Hence while some service systems that are loosely coupled may not exhibit a high level of emergence, e.g. a bank loan application and approval system, the emergent property must still be reported nonetheless to be consistent with systemic approaches.
Second axiom of a service system: Even while much of the outcome of a service system could be predictable, a service system must exhibit some emergent property.
An example of emergence as applied to value co-creation (and by extension service systems) is how an appreciative systemFootnote 5 develops a series of ‘norms’ over time which are responsible for its regulation and are not predictable/programmable (Regev et al. 2011).
5 Perspective and Boundaries
One of the challenges with open systems (and by extension, open service systems) is that due to the easy exchange of resources, it can be difficult to identify what is actually part of the service system and what is just part of the wider environment. In order to deal with this issue, the boundary of the system in focus must be defined.
The boundary is a subjective concept, sometimes called the ‘interface’ or ‘membrane’ (Godsiff 2010), which differentiates one service system from another. As service systems are often ‘open’, the boundary will have points at which two (or more) open systems interact. The definition and interpretation of a given boundary varies according to circumstances. However the definition of a system boundary depends on the ‘view point’ of the system in focus. This can vary depending on the ‘actor in focus’ and even applies to entities which are not living, such as firms.

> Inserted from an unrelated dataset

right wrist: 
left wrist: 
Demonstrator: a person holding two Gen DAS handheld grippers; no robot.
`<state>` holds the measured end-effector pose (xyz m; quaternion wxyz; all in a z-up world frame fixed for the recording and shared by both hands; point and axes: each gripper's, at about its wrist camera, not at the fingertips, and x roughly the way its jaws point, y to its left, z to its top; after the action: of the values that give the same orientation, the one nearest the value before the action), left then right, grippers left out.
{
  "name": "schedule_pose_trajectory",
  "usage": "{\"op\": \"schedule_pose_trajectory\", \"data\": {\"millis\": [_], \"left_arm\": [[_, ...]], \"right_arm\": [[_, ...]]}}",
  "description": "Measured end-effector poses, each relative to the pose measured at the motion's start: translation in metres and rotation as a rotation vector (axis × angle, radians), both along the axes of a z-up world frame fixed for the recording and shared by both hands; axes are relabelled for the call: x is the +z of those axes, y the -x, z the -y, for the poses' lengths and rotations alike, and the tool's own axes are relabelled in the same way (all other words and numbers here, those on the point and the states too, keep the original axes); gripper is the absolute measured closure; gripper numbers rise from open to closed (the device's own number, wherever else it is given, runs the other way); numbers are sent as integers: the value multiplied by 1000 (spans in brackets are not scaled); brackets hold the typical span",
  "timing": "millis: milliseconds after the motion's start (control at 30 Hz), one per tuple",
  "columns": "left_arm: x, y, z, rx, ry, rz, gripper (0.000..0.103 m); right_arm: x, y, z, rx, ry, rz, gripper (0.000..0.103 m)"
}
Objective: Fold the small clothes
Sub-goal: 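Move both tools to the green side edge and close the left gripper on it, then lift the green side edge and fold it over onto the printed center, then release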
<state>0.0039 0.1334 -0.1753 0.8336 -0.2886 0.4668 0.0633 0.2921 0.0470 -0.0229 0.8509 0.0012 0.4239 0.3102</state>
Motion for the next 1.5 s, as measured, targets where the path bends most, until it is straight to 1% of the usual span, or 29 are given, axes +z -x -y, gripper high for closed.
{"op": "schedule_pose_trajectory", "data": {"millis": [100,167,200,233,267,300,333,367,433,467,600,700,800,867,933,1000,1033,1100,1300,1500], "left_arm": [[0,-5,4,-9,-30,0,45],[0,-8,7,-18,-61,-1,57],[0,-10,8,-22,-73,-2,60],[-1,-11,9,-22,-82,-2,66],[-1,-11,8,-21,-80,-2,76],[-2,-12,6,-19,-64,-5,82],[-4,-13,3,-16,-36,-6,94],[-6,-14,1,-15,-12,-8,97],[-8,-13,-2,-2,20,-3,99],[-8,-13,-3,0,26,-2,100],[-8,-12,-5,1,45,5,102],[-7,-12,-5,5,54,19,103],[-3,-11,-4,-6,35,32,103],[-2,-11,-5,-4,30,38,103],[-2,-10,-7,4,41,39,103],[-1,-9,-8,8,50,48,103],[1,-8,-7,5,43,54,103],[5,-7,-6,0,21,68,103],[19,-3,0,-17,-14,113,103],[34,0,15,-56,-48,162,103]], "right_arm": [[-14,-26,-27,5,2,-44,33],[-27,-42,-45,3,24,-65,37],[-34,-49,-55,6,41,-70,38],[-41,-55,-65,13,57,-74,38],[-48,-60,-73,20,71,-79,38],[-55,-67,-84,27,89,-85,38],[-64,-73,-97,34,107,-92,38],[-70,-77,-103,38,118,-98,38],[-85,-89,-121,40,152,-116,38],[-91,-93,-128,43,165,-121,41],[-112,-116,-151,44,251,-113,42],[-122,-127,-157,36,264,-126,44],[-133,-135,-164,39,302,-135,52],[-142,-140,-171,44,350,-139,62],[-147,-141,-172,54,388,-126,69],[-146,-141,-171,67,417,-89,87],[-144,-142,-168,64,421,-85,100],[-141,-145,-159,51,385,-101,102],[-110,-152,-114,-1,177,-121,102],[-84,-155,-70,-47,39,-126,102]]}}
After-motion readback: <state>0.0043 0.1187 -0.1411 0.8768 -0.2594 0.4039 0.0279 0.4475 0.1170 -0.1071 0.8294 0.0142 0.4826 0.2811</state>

It is often implicitly assumed, when viewing and discussing a service system, that the perspective is that of an outsider looking in, i.e. a positivistic and objective view of the system. However, the same system could be understood and described very differently from every entity within the system (Checkland and Poulter 2006; Alter 2008, 2012). Similarly Regev et al. (2011) note that ‘the very “function” of a service is likely to be a subject to debate amongst its stakeholders’.
Each entity’s decision process at different points of the service system is different, and every system could have a separate set of boundaries depending on the perspective taken. That said, each entity still invokes abductive, inductive and deductive forms of the entity’s descriptive model of the world and the formulation of decision rules (optimal, heuristic, intuitive, irrational) that can be used for determining a decision (Ng et al. 2012).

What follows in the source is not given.